Blatter Marlis, Chapman Hannah-Sophie, Heinzel-Gutenbrunner Monika, von Plato Guido, Rijkenhuizen Astrid
Equine Clinic Leichlingen, Leichlingen, Germany.
MH Statistik Beratung, Marburg, Germany.
Equine Vet J. 2025 Sep;57(5):1302-1312. doi: 10.1111/evj.14437. Epub 2024 Dec 5.
Desmotomy of the accessory ligament of the superficial digital flexor tendon (AL-SDFT) has been described for the treatment of superficial digital flexor tendon (SDFT) tendinopathy in Thoroughbred and Standardbred racehorses, and in event horses. To our knowledge, the outcome of this procedure has not been described in a population of warmblood horses.
To report on the outcome of treatment of SDFT tendinopathy in warmblood horses using tenoscopic desmotomy of the main part of the AL-SDFT.
Prospective observational case series.
All 62 horses included in the case series had uni- or bilateral SDFT tendinopathy within the metacarpal/carpal region. The following data were collected and analysed using crosstabulations: breed, age, sex, use, affected limb(s), duration of tendinopathy, lameness grade, type and size of the SDFT lesion, bi- or unilateral desmotomy, duration of surgery, intraoperative findings, intraoperative/post-operative complications, duration of hospitalisation and outcome 24 months after surgery.
Forty-six horses (75%) were sound with 31 (51%) of these horses performing at the same level as prior to injury. Recurrent SDFT injuries or persistent lameness was observed in 15 (25%) horses. Two horses (3%) developed septic tenosynovitis post-operatively, one required euthanasia. Horses with lesions in the proximal third of the SDFT had a better outcome than those with lesions in the two distal thirds (OR = 4.71, 95% CI = 1.33-16.70).
There were no control groups of horses with SDFT tendinopathy treated by conservative therapy, tenoscopic complete or conventional open desmotomy.
Tenoscopic desmotomy of the main part of the AL-SDFT is a successful treatment for SDFT tendinopathy in warmblood horses, especially in proximal SDFT lesions.
对于纯血马、标准赛马和三项赛用马的浅屈肌腱(SDFT)肌腱病,已有切开指浅屈肌腱副韧带(AL-SDFT)的治疗方法。据我们所知,尚未有关于温血马群体中该手术疗效的描述。

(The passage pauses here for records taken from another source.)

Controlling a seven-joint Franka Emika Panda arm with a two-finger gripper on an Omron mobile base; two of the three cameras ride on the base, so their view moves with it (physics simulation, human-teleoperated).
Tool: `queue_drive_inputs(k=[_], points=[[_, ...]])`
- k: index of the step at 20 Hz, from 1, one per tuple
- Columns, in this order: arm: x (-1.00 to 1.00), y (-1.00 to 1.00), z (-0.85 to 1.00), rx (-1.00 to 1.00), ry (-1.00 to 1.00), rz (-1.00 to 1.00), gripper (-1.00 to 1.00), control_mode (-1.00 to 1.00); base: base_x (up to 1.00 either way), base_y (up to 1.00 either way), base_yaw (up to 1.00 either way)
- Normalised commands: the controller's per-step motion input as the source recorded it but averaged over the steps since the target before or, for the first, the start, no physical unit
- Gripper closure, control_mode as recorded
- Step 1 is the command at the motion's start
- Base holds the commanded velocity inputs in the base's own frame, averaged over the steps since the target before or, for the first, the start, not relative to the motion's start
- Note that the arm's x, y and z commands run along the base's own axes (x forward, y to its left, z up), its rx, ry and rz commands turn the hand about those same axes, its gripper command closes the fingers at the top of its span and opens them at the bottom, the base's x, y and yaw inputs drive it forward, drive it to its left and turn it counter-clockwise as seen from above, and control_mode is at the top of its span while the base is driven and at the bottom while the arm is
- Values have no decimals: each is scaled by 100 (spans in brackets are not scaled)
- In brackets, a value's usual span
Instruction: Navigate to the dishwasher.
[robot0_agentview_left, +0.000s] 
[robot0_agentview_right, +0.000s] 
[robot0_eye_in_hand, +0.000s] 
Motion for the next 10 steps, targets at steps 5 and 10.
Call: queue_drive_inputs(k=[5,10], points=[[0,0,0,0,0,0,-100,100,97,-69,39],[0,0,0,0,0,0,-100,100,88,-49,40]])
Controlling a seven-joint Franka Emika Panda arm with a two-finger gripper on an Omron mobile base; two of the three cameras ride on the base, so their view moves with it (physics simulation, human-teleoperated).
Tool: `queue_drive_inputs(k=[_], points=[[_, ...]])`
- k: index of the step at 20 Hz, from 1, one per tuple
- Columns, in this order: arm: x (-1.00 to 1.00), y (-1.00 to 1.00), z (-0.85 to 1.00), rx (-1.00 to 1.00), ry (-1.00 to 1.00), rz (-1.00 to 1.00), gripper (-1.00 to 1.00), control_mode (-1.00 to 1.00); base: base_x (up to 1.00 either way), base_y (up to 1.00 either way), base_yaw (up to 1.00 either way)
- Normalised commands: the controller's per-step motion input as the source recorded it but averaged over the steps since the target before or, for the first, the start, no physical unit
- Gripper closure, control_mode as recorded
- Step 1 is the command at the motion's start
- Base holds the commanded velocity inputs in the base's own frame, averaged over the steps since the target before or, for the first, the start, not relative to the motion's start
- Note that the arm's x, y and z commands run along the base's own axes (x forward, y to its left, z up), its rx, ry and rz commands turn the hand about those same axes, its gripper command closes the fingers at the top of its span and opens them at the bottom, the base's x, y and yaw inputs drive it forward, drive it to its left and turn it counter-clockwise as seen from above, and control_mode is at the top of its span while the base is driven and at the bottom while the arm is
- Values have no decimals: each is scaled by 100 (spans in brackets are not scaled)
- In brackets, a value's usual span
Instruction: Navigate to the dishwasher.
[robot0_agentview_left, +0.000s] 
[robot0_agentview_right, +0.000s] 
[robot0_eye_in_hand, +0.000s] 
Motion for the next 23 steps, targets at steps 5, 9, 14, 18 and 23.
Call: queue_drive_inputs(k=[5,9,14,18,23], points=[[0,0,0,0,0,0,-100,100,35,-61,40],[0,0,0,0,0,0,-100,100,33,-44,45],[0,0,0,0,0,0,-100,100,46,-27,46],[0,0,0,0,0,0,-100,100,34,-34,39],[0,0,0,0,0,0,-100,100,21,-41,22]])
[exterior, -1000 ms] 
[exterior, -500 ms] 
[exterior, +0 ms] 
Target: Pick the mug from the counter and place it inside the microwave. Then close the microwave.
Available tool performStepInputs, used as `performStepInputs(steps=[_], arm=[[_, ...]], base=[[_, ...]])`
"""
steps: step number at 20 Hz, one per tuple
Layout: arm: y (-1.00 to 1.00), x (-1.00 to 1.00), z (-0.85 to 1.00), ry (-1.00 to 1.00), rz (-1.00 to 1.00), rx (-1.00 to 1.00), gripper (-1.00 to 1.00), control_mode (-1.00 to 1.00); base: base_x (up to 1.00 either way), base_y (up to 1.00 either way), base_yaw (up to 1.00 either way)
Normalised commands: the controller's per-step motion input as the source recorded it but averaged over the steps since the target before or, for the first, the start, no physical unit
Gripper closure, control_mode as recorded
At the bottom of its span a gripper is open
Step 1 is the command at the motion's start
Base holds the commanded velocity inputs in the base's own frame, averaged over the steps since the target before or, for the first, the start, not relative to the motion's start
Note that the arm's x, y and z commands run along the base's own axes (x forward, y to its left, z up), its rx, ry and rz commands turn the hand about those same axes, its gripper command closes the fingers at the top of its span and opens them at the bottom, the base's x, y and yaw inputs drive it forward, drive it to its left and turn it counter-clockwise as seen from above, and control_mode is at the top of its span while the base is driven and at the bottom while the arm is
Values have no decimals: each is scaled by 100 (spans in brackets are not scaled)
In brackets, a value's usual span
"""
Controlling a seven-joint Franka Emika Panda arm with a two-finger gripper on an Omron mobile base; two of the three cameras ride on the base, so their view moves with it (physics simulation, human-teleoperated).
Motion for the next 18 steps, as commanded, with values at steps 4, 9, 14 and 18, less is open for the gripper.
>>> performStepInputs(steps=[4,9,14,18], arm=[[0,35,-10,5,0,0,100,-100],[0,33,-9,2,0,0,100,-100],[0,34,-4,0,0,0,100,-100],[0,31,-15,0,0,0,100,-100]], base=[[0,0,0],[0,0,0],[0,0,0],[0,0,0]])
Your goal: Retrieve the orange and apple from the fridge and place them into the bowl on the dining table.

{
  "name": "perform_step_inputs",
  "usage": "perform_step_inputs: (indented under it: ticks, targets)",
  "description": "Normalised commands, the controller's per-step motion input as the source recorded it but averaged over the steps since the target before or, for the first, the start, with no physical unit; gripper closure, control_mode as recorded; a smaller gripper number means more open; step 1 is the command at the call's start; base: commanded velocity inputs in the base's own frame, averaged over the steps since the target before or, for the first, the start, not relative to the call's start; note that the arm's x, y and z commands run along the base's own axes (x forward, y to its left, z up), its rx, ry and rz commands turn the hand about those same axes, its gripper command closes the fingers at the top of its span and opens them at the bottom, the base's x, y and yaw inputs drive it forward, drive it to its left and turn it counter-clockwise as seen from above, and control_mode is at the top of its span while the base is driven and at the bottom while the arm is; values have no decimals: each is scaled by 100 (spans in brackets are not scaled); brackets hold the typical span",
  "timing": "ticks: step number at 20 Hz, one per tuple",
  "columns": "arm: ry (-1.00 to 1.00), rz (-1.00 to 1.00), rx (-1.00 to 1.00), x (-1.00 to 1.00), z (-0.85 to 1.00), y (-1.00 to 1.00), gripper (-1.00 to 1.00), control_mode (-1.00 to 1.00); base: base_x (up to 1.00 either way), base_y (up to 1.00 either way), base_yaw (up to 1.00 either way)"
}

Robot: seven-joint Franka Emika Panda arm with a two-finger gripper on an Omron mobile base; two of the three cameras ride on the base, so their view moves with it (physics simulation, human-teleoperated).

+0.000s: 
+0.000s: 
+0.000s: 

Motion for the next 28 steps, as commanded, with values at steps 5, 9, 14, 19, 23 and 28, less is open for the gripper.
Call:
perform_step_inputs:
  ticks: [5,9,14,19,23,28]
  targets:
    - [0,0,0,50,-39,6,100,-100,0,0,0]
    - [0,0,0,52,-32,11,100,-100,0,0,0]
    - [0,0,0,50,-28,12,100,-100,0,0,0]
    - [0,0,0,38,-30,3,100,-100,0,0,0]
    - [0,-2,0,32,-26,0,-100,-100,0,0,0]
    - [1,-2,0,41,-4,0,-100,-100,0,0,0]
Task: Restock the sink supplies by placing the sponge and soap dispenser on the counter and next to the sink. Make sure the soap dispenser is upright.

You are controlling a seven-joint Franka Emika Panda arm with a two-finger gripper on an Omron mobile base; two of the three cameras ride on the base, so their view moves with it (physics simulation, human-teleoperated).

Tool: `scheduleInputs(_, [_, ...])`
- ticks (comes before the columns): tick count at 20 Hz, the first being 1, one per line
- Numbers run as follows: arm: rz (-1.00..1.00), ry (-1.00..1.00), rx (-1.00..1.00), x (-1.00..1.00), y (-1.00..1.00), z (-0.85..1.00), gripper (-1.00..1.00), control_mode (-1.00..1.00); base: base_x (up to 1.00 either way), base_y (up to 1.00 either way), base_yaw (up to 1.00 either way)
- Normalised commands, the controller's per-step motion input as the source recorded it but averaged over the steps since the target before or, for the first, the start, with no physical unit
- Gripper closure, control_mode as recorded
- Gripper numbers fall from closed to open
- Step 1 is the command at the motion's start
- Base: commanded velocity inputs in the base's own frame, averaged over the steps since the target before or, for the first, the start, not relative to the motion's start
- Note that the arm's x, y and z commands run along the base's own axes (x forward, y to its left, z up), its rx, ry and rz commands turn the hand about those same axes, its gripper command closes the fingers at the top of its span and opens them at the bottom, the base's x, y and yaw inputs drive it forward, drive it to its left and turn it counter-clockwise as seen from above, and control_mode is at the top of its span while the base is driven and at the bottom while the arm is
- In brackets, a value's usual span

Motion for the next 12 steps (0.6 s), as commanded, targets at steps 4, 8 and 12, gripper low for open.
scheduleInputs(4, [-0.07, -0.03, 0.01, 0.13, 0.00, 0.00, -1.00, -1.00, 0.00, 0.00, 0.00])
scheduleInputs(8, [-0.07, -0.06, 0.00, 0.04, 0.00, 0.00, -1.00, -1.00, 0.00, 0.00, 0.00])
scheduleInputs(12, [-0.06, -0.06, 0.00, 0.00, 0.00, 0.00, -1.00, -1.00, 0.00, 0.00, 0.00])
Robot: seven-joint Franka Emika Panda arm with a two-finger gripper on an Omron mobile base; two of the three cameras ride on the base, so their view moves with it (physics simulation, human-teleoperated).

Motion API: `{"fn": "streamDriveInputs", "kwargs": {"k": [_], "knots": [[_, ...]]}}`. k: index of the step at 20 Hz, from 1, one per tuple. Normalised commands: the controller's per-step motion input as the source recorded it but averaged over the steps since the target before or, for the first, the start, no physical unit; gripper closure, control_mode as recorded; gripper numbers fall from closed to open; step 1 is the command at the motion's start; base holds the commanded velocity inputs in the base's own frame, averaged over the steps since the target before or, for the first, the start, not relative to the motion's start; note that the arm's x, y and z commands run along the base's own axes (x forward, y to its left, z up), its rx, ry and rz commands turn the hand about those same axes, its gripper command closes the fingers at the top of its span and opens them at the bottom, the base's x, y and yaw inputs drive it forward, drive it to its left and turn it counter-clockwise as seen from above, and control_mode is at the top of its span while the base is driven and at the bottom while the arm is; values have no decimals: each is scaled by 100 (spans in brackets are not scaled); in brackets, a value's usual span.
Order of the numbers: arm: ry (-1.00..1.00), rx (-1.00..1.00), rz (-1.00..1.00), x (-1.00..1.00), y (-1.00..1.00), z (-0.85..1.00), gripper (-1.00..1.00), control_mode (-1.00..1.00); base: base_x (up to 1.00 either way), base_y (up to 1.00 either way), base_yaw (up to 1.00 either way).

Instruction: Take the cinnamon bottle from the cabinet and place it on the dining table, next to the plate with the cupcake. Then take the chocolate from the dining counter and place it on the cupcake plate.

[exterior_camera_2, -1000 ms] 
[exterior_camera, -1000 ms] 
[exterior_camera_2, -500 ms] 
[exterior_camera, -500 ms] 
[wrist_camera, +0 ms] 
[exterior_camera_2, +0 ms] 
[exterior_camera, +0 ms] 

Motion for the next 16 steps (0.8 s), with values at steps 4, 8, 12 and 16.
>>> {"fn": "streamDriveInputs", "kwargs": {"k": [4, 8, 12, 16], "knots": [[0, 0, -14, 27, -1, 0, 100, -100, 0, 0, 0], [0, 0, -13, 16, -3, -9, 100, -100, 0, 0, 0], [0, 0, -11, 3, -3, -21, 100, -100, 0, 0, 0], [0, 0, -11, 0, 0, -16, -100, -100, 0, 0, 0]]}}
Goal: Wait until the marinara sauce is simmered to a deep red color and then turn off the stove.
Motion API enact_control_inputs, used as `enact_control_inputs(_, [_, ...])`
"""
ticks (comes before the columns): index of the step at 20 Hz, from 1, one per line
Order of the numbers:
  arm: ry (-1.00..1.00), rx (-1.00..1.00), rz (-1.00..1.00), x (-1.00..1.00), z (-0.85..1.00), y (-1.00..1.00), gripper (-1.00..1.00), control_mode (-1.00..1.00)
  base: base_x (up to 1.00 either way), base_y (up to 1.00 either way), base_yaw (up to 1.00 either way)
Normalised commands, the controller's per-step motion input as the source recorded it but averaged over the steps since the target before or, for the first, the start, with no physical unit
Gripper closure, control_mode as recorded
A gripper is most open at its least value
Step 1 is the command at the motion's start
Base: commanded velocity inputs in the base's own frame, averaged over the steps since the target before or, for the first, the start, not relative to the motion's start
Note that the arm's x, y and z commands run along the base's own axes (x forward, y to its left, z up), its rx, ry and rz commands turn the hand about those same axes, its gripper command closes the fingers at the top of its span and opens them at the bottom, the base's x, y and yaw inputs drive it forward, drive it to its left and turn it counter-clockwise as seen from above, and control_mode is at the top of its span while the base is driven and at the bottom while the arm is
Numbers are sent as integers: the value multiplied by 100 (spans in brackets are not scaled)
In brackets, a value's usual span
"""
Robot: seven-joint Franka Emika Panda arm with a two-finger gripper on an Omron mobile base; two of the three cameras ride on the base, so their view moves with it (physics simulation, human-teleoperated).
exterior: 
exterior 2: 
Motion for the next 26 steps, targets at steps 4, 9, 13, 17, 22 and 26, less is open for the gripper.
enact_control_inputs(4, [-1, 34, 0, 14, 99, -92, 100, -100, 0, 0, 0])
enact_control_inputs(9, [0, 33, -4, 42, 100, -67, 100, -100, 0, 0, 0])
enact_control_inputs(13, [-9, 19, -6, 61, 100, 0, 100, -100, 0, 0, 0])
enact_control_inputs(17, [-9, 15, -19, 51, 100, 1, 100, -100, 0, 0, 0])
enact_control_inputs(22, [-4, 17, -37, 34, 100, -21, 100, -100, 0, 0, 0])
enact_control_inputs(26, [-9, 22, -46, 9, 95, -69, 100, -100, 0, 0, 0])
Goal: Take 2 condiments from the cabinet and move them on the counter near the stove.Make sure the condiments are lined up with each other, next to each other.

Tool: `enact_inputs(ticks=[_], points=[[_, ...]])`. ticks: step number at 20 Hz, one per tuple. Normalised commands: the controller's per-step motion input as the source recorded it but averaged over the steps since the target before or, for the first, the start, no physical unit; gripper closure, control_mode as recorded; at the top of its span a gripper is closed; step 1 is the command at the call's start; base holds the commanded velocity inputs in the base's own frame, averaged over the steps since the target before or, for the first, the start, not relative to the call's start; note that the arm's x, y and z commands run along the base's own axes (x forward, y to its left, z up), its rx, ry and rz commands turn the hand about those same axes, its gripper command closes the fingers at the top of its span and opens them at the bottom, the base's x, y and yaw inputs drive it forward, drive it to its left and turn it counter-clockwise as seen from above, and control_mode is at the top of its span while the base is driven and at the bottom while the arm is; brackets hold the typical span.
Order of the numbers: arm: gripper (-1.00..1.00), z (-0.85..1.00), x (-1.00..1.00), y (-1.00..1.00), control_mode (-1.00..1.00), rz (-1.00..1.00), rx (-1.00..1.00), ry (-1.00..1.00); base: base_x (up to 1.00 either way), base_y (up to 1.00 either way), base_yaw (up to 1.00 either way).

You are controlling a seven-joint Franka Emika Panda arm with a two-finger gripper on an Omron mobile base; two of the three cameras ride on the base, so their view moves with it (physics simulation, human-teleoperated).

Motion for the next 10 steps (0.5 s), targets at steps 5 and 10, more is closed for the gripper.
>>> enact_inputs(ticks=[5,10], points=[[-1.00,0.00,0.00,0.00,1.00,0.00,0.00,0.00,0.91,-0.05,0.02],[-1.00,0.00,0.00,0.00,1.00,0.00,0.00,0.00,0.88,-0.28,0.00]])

报告采用关节镜下切开AL-SDFT主要部分治疗温血马SDFT肌腱病的疗效。
前瞻性观察病例系列。
该病例系列纳入的所有62匹马在掌骨/腕骨区域存在单侧或双侧SDFT肌腱病。收集以下数据并使用交叉表进行分析:品种、年龄、性别、用途、患肢、肌腱病持续时间、跛行等级、SDFT损伤类型和大小、双侧或单侧切开术、手术持续时间、术中发现、术中/术后并发症、住院时间以及术后24个月的结果。
46匹马(75%)恢复健康,其中31匹(51%)的表现与受伤前相同水平。15匹马(25%)出现复发性SDFT损伤或持续性跛行。2匹马(3%)术后发生化脓性腱鞘炎,1匹需要实施安乐死。SDFT近端三分之一处有损伤的马匹比远端三分之二处有损伤的马匹预后更好(OR = 4.71,95%CI = 1.33 - 16.70)。
没有采用保守治疗、关节镜下完全切开或传统开放性切开术治疗SDFT肌腱病的马作为对照组。
关节镜下切开AL-SDFT主要部分是治疗温血马SDFT肌腱病的成功方法,尤其是对于近端SDFT损伤。